The Silk Roads: A New History of the World in 2015 described the power and influence, long forgotten in the West, of the vast heartland of central Asia, in particular, and Asia and the Middle East in general.

Now, they are rising powers that believe it’s their time again. Westerners, says Frankopan, will have to deal with a world where they are no longer the natural centre of attention: later he has some historian’s advice on what they need to do.

Last year’s The World Transformed: An Untold Story showed how human history is shaped by natural history – and has been turbocharged by climate change.

History should warn us

Reading history often feels comforting, I suggest: no matter how troubling our pandemics, inflation, or wars seem to be, our forebears coped and moved on – even through temporary climate cycles. But history has no handbook for irreversible climate change.

As 52-year-old Frankopan writes at the end of his book, historians should be telling us it’s wishful thinking to imagine this will all spring back to normal without us changing. Environment and climate are not just actors that intervene in history now and then, “they are the very stage on which our existence plays out”. What happens if the theatre collapses?

Advertisement

Frankopan says it’s hard for historians to bring people along with them when US Congress members can deny climate change even exists, and education has not kept up.

“Some of the [scientific] papers have been on the Oxford syllabus for 40 years.”

Won’t humanity just find a way through, I ask hopefully?

“It’s a difficult question for biologists to answer, not just historians. No human ancestor has gone through what we are going through here. So adaptability and speed of change is a real problem,” he says.

It’s interesting to me as a historian that Trump isn’t saying Make America Great, he’s saying Make America Great Again

He worries about short-term threats like war and disease. “We are in a fragile world of new technologies that allow lots of bad things to happen quickly. History is a bit like air crashes – it’s almost always pilot error. Bad decisions under pressure.”

And we have not learned half of what we should have from COVID-19, he adds.

We don’t trouble the waiters much. Frankopan may be one of those super-confident Oxford dons, but he admits to pre-match butterflies ahead of the prestigious Gandhi Oration he is giving at UNSW later than day, which is not great for his appetite.

The standard eight-course Luke Nguyen tasting menu is out, and the wine selections too. While we look at the simpler bar menu, he chats knowledgeably about Italian football news with our photographer Flavio Brancaleone, as only a man who has played cricket for the Croatian national side can.

Frankopan qualified for the team because his father, Louis Doimi de Frankopan, was Croatian. (As an aside, he mentions Croatian-Aussie expats help keep five or six Croatian teams going, adding the wickets there “don’t take a great deal of spin, though”).

Advertisement

His mother, barrister Ingrid Detter, is Swedish, but he was raised in England, where he attended Eton College and went to Cambridge and Oxford universities.
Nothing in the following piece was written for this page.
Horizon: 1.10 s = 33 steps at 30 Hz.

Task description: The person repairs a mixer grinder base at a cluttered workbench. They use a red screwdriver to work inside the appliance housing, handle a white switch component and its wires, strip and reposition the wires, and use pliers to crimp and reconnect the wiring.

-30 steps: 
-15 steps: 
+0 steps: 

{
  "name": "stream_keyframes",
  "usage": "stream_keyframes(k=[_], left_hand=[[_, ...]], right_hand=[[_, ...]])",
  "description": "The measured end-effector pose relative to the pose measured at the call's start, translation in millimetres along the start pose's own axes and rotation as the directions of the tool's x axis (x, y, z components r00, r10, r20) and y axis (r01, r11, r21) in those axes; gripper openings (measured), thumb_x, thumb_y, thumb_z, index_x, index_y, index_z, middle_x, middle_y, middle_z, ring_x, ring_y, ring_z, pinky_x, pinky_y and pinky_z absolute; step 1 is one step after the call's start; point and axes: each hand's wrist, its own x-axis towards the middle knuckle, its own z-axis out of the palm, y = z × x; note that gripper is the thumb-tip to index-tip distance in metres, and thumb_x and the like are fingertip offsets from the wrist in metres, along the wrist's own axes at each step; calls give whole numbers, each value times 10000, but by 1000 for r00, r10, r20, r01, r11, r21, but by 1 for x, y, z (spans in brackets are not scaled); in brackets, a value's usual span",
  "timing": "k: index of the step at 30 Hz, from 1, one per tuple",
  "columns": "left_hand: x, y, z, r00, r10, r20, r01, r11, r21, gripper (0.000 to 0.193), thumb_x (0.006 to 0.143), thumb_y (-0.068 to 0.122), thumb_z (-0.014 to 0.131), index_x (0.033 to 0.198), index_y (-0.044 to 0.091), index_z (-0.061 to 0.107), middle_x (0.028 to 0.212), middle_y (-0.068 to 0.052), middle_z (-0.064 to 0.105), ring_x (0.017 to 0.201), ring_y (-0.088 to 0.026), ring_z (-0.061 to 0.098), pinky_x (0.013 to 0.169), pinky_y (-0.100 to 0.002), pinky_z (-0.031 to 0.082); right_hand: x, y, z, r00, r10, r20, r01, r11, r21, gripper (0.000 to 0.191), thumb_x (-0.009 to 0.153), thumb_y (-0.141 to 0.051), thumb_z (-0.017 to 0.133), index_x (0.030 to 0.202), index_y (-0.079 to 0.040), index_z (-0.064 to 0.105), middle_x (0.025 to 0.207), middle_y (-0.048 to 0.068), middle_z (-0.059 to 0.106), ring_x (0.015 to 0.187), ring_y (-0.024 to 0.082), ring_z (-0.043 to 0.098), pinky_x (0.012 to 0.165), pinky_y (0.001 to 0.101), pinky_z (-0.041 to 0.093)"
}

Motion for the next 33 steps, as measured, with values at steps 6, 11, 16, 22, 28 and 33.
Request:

He met his wife Jessica, who is the daughter of British supermarket baron Sir Tim Sainsbury, when they were at Cambridge. As well as overseeing a multi-million pound trust funded by his wife’s family, the couple have hotels in the Cotswolds, London, Amsterdam and Paris.

Banh hoi chicken skewers in lemon grass and turmeric. Flavio Brancaleone

Rise of Asia

While micro-histories about the world’s debt to nutmeg, cod, or nautical chronometers have proved very popular, Frankopan’s two big-canvas books are like a series of mosaic tiles, he says.

“When I wrote The Silk Roads, basically there were 25 books there that could have been standalone ... you have to think about sorting big pieces of the puzzle together.”

But it’s also pretty basic. “You start with calories and hydration. You think about sanitation and disease environments, and the rest flows from that. But we tend to do history top down, rather than human beings from the bottom up.”

It also links the two books together. History is now being driven by “the biggest piece on the Monopoly board”, he says – the four billion people east of Istanbul and their calories, their water, their wealth.

He plays a question game with his students. “If you could be born anywhere into a median family income, where would you choose?” The US and Australia are decent options. Europe has, well, had a good time of it but without innovation it’s getting poorer.

But in Asia’s energy and dynamism – not always evenly distributed – there is a sense of “this is our moment. You find it everywhere”. Ten years ago, he says, Indian hotels were full of European tourists asking about the Raj. Now they are full of middle-income Indians who want to hear a different history.

Advertisement

But the two shocks of Asia revival and the limits of the environment are on collision course. Frankopan rattles off statistics on Asia’s boom and the strains that exist side by side.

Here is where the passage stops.